Henry arrived at Beechwood College as a day student with diagnoses of Atypical Autism, Schizotypal Disorder and Bipolar Disorder.
Henry struggled with social interaction and although Henry was able to communicate fluently and articulately, he preferred only to communicate with his close family members. This meant he was generally quiet around people he didn’t know very well and would often ignore new people. Henry had a number of sensory dislikes and, at times of high anxiety, was at risk of self- harm and a history of clawing at his eyes, hitting / kicking himself and dropping to the floor.
Previously Henry had attended a mainstream secondary school but this had broken down resulting in Henry spending a long time at home. He had then attended a small independent specialist school with under 20 pupils on roll. Many of Henry’s anxieties were provoked by group situations and activities and he spent the majority of his time in his own small room, interacting with well-known staff members. He would often refuse to attend school completely.
Henry was heavily involved in the decision to come to Beechwood and the subsequent transition process. Despite it being an inevitably anxious time Henry coped very well and settled quickly into Beechwood College as a Day Student.
What did we do to help Henry develop?
Following the initial assessment period, Henry agreed to participate in individual therapy sessions on a fortnightly basis and selected ‘managing his anxiety’ and ‘going out independently’ as his goals. Supported by the clinical team he then developed a hierarchy of steps towards these goals.
Henry completed a psychological assessment of presenting problems e.g. sexual knowledge, social skills, and emotional expression and understanding and was subsequently given guidance on specific emotional support strategies delivered in partnership by clinical and education staff. Examples included mood diaries, daily talk time, ways to build self-esteem, and work contracts.
Henry also used sessions to focus on change and progression in life and making comparisons to his peers and siblings in where he would want to be and how he is taking more responsibility in life e.g. contributing to cooking at home and other household tasks. He displayed greater empathy for others despite this remaining a difficult area for him.

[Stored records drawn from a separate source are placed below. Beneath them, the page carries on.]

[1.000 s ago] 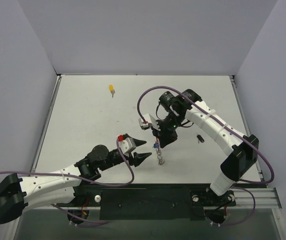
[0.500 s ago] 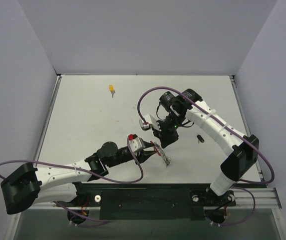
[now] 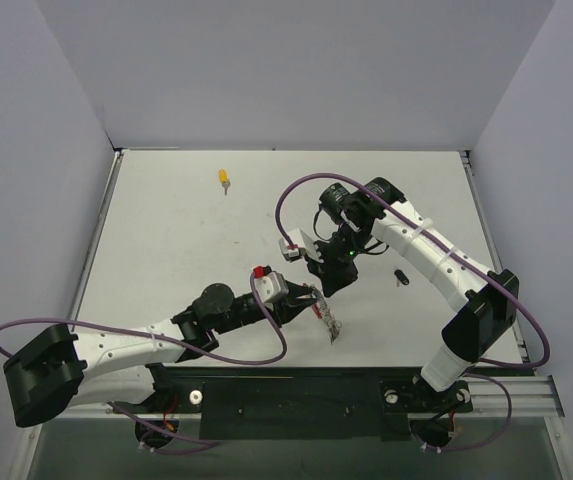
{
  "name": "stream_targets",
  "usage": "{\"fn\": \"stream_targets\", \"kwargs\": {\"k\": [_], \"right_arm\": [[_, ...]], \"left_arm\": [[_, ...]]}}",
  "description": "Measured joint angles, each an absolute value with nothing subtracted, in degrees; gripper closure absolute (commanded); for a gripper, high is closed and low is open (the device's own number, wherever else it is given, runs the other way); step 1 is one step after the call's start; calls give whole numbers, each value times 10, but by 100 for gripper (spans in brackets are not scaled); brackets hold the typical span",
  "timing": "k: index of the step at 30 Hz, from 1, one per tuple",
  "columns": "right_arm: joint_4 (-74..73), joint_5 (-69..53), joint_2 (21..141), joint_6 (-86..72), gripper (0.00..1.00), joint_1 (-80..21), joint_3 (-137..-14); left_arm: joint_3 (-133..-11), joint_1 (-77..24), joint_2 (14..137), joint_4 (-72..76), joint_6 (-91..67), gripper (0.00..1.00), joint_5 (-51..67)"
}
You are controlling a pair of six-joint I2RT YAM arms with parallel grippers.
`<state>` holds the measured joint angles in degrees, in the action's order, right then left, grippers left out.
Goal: Put the keys on the keyring
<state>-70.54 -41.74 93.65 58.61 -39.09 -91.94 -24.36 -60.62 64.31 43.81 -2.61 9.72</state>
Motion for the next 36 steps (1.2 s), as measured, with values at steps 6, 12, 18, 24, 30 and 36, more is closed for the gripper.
{"fn": "stream_targets", "kwargs": {"k": [6, 12, 18, 24, 30, 36], "right_arm": [[-706, -418, 937, 586, 100, -391, -919], [-709, -419, 939, 588, 100, -391, -921], [-710, -421, 951, 588, 100, -391, -922], [-710, -423, 954, 588, 100, -391, -922], [-710, -424, 954, 590, 100, -391, -922], [-712, -426, 954, 592, 100, -391, -922]], "left_arm": [[-243, -606, 628, 433, -26, 60, 78], [-239, -606, 586, 432, -26, 61, 62], [-239, -606, 617, 445, -36, 64, 86], [-239, -606, 648, 445, -41, 63, 104], [-239, -606, 654, 449, -41, 63, 108], [-239, -606, 665, 455, -41, 63, 108]]}}
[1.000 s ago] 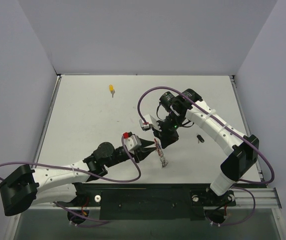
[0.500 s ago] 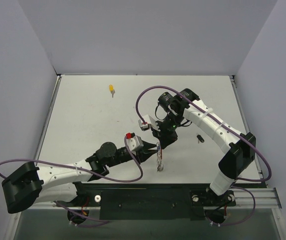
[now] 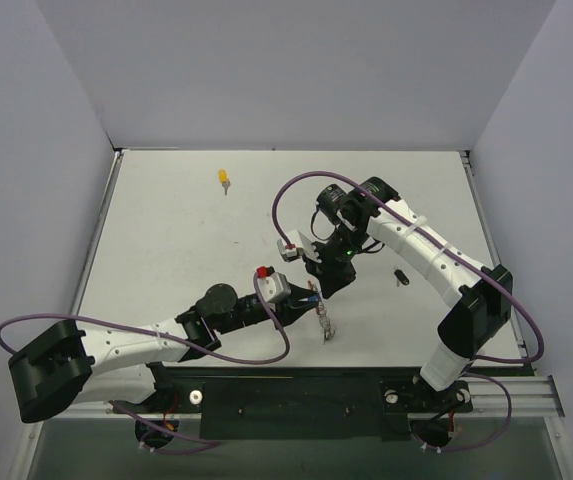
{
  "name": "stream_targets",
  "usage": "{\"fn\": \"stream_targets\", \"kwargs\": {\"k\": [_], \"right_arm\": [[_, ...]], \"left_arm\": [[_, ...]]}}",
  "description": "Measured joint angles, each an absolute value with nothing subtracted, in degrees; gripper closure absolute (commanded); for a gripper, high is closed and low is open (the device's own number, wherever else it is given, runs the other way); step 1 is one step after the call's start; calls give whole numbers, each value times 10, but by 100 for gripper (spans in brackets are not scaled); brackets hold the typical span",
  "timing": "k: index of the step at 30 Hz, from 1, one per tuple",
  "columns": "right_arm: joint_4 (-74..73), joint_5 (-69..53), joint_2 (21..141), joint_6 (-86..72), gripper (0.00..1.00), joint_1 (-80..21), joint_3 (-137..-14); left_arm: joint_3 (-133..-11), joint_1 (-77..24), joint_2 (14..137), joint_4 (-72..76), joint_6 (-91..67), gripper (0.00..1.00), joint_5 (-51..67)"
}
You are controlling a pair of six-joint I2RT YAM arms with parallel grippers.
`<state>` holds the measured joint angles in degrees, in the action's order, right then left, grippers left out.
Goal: Put the keys on the keyring
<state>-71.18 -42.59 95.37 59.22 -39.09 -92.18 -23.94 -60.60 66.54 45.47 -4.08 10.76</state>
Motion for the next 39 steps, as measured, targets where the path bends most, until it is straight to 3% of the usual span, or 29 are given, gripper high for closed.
{"fn": "stream_targets", "kwargs": {"k": [12, 29, 31, 34, 39], "right_arm": [[-716, -429, 954, 597, 100, -391, -924], [-724, -435, 954, 602, 100, -391, -925], [-725, -435, 954, 603, 100, -391, -925], [-728, -435, 954, 604, 100, -391, -925], [-732, -434, 954, 606, 100, -391, -925]], "left_arm": [[-243, -606, 675, 471, -43, 65, 108], [-251, -606, 689, 474, -54, 79, 107], [-253, -606, 690, 474, -55, 82, 107], [-254, -606, 693, 474, -59, 96, 105], [-256, -605, 696, 474, -66, 100, 105]]}}
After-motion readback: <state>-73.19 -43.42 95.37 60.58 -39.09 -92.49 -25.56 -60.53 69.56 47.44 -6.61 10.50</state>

Henry also started to work on using a Cognitive Behavioural Therapy (CBT) Approach to managing anxiety via understanding of his negative thoughts and how these impacted on mood and behaviour. He was able to identify the thinking errors he typically made and link this to his ASC. This work was linked to addressing Henry’s goal of wanting to access the community independently i.e. giving him the coping strategies to do this.
Henry was provided with his own learning space adjacent to the main class area and this helped to him to feel comfortable when engaged in whole class activities in the knowledge he could withdraw if he felt the need to do so and initially Henry did spend a majority of his time in his own space.
What were the Outcomes for Henry?
Henry displayed a good level of attendance (93.5%) in comparison to his previous pattern of attendance at school (67%) and his few absences were related to illness rather lack of engagement.
Henry now attends a local college, completing a level 2 Graphic Design course. This course is not specifically adapted for learners with additional needs. He attends 3 times a week with the support of a Personal Assistant who provides him with consistency and support in what was an unfamiliar environment.
Henry is able to fully participate in classes with a large group of peers and he is doing extremely well with both the level of work and the social aspects of college having reported that he has made several good friends.
Henry’s course attendance has been a huge success and he hopes to use this course as a platform to higher education or employment within the art and design industry. It is thought that as his confidence and familiarity with the course grows, his Personal Assistant will be able to step back enabling Henry to be a more independent and active participant in his local community.